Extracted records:
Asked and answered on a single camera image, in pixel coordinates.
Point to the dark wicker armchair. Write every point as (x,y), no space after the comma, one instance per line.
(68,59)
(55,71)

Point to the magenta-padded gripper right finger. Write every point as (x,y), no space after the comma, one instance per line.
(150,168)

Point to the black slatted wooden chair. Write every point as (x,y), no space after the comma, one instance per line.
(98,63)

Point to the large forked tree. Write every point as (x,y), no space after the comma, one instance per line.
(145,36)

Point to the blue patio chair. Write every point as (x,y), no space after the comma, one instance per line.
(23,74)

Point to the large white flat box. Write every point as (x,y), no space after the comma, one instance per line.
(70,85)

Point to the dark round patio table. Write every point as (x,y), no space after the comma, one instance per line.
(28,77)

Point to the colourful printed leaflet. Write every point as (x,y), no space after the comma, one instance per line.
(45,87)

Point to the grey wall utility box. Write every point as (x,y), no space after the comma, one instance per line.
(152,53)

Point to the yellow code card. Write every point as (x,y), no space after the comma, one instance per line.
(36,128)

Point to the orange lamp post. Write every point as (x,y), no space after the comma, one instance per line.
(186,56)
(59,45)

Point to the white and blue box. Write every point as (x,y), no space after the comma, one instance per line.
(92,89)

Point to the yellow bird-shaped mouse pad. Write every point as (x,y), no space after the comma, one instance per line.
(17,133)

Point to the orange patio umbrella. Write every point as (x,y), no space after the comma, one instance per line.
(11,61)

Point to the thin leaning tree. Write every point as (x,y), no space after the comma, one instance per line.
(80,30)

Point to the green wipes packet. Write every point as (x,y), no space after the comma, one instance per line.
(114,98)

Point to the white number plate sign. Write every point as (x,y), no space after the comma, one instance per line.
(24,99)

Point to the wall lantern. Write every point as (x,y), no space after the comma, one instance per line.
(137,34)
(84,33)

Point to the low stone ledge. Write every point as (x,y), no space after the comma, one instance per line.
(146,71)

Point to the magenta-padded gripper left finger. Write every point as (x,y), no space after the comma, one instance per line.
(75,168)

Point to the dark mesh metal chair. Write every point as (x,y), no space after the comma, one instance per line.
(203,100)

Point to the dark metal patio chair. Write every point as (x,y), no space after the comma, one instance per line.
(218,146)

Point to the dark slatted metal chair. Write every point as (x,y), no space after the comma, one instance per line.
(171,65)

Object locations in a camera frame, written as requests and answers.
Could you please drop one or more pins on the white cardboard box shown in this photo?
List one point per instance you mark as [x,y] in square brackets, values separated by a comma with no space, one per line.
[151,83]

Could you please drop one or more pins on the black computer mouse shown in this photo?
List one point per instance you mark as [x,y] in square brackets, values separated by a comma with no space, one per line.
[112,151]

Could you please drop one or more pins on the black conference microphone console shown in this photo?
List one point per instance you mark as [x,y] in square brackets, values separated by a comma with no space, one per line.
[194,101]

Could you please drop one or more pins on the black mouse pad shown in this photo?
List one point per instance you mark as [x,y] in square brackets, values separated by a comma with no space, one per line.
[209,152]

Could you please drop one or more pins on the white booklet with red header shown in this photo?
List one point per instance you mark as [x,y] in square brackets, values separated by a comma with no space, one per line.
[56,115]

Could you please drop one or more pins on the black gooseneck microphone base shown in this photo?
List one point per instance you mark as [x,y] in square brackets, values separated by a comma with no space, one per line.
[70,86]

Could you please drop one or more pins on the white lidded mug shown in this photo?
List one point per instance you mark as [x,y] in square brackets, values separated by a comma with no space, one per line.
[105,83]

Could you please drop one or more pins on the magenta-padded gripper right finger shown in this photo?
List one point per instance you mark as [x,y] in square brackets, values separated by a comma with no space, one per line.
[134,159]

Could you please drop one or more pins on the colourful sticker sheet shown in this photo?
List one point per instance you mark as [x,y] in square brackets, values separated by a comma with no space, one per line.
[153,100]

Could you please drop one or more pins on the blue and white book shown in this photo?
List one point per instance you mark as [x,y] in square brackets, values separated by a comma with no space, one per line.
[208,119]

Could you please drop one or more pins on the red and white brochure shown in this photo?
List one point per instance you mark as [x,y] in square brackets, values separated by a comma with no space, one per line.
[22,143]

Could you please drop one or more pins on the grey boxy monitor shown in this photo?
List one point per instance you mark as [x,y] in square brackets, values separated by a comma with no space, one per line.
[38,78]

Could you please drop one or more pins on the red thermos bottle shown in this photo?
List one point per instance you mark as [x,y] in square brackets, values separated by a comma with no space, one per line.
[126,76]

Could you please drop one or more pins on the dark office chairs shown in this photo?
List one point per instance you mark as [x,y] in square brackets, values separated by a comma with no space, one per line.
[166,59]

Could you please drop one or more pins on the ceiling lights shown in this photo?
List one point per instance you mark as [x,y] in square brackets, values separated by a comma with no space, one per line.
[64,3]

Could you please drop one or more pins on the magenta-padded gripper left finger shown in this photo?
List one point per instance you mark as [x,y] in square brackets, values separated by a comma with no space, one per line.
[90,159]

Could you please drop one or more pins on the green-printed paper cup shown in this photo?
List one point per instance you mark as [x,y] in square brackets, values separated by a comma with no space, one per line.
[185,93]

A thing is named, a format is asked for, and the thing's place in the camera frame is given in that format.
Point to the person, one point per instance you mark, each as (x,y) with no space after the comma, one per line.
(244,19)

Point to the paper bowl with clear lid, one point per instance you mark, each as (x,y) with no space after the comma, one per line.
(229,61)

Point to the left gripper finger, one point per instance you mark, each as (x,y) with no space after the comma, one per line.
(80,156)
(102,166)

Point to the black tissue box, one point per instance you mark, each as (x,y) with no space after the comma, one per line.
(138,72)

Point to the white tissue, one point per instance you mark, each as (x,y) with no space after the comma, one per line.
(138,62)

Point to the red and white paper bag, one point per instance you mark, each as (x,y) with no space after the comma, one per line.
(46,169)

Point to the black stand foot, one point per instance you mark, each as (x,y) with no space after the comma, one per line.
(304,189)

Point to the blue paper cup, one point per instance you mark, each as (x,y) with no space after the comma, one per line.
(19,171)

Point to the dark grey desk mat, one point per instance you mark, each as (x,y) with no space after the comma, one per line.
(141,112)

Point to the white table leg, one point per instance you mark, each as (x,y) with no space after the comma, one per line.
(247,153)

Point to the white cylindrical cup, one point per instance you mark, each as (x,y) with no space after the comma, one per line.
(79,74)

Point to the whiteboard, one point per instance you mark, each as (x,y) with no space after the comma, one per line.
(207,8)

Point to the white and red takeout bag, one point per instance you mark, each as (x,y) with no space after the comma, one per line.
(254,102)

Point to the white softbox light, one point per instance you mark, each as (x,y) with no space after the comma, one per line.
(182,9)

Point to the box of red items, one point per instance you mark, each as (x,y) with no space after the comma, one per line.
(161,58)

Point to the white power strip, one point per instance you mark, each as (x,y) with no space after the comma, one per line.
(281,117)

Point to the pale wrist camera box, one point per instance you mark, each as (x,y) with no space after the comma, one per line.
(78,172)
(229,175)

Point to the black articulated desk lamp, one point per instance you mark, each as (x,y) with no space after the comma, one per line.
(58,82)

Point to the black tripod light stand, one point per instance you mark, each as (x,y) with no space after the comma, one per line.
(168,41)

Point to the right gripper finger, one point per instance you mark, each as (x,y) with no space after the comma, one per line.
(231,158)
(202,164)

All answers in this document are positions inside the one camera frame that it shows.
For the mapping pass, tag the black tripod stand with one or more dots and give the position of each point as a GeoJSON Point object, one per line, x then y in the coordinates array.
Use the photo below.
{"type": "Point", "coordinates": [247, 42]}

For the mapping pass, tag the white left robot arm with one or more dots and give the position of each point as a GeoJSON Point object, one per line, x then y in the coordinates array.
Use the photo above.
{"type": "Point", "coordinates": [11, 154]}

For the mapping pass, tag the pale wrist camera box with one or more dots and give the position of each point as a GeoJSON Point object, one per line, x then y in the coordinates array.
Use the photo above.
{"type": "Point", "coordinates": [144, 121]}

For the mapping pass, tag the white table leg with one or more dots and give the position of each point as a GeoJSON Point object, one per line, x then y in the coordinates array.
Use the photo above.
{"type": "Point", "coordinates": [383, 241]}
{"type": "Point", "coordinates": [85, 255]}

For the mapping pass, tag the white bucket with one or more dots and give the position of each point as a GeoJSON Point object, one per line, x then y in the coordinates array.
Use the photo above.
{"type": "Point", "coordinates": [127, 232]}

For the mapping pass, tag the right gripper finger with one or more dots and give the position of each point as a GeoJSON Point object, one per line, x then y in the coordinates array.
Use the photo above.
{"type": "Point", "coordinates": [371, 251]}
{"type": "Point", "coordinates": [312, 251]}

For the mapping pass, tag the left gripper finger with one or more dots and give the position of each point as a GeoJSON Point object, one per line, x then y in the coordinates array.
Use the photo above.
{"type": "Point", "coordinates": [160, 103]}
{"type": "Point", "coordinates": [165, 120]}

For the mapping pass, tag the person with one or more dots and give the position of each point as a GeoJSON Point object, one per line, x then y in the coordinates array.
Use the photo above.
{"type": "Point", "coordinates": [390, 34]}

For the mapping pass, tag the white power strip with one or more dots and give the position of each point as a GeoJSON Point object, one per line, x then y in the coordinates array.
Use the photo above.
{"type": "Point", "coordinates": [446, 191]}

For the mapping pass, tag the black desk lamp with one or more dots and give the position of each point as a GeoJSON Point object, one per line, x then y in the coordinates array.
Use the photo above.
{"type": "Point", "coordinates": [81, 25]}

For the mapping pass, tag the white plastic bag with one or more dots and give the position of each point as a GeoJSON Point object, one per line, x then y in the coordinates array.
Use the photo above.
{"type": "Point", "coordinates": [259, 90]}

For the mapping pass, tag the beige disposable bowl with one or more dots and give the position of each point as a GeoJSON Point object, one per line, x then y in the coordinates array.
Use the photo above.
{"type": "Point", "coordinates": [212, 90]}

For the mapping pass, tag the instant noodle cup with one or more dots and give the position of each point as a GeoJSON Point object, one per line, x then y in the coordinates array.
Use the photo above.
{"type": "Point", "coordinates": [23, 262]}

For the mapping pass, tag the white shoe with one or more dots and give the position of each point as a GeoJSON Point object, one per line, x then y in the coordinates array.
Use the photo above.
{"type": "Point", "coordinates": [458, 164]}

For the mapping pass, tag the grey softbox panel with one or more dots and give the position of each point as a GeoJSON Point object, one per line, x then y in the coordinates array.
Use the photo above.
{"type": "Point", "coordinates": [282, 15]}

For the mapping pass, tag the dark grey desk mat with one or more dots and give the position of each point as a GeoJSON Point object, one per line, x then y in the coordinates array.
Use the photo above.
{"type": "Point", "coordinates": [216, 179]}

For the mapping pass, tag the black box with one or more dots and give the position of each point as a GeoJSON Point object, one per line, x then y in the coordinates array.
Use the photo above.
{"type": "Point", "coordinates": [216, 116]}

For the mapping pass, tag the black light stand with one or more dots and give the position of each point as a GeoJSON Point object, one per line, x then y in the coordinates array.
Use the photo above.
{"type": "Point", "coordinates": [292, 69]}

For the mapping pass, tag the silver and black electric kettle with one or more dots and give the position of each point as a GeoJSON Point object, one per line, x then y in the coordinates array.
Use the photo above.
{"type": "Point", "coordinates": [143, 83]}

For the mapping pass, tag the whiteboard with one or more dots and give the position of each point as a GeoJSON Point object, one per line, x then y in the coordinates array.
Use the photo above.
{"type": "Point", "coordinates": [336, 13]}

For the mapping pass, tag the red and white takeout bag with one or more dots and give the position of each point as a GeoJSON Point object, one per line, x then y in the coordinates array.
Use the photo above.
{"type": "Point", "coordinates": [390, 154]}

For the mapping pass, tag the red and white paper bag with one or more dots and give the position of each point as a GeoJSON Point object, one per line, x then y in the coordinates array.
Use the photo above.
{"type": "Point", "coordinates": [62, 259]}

--

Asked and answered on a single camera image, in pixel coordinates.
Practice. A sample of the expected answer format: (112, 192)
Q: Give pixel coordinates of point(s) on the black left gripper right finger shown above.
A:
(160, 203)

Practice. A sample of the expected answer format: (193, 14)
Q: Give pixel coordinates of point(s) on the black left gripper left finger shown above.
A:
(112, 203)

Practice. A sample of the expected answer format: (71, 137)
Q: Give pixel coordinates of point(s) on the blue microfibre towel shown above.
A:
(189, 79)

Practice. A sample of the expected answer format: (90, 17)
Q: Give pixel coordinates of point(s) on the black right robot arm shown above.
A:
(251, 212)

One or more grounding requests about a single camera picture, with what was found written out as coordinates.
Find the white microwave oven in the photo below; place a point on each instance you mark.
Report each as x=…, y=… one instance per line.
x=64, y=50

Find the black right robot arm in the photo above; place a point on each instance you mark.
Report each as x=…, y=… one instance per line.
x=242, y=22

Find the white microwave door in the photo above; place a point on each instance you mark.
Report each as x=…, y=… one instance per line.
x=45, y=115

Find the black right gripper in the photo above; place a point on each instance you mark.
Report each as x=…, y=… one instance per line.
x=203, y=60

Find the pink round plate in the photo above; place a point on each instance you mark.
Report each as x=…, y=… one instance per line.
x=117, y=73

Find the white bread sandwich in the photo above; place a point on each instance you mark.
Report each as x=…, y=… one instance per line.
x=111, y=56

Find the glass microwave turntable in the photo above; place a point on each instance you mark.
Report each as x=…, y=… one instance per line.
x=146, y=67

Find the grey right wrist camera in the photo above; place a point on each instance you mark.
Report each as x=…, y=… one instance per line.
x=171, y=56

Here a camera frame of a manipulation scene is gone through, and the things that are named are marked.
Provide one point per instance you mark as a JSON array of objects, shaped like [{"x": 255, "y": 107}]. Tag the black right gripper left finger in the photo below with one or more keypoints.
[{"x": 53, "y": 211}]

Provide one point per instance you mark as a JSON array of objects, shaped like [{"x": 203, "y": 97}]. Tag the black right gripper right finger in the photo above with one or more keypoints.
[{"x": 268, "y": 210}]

--

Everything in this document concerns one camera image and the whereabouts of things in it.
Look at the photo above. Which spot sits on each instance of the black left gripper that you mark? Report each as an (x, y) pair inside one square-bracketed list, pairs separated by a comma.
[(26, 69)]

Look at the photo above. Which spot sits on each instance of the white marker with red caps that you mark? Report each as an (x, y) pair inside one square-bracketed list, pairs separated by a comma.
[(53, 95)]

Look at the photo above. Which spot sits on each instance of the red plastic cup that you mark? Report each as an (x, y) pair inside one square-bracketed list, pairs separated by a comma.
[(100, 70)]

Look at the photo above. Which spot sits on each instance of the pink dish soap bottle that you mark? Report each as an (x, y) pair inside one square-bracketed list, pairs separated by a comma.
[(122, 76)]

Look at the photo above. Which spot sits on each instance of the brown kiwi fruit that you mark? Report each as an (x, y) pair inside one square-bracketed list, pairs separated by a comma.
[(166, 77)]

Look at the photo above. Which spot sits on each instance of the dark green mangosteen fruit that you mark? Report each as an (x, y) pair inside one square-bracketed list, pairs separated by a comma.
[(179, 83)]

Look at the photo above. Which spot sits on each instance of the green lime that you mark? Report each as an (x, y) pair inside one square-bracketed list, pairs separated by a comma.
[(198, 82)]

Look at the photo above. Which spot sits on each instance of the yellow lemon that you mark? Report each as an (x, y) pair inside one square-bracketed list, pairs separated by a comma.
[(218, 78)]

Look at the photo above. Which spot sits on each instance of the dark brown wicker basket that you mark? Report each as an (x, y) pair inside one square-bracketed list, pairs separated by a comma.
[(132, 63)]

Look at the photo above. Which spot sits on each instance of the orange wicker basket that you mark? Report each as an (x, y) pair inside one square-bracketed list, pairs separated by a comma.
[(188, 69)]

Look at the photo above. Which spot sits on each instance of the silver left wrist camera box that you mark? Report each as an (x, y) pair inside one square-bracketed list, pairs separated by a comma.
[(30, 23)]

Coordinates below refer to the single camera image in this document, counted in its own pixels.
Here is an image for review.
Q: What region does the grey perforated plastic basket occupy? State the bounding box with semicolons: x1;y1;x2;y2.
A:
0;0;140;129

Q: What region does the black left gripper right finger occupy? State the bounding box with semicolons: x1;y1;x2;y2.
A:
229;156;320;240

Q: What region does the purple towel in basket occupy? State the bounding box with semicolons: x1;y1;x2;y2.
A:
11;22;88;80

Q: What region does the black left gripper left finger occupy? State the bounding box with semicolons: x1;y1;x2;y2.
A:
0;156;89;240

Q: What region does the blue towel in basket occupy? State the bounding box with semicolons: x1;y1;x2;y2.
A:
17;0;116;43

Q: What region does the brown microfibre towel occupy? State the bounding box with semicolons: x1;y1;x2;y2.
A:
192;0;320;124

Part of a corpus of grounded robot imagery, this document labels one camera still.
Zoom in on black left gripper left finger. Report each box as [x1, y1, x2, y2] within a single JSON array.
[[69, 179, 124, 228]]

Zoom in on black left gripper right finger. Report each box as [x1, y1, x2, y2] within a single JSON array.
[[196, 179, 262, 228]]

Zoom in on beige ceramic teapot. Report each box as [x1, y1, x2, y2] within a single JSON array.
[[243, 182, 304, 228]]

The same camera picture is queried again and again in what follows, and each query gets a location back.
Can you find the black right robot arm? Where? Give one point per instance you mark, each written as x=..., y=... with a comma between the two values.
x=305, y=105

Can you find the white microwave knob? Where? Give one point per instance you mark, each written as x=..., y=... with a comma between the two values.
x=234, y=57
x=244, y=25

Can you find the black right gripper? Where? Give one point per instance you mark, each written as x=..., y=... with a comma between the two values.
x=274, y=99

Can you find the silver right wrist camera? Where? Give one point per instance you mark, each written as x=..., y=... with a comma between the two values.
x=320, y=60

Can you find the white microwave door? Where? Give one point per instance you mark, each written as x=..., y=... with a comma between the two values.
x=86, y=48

THE TASK - Using the entries shown above, reproduce verbatim the lines from the line bearing "Zoom in on black left gripper right" to the line bearing "The same camera", inclusive.

REPLY TO THE EXERCISE -
Zoom in on black left gripper right finger. Report each box as [x1, y1, x2, y2] within a single JSON array.
[[196, 179, 262, 228]]

Zoom in on beige ceramic teapot. Report each box as [x1, y1, x2, y2] within a single JSON array.
[[243, 182, 304, 228]]

The same camera picture is queried again and again in what follows, and each query gets a location back.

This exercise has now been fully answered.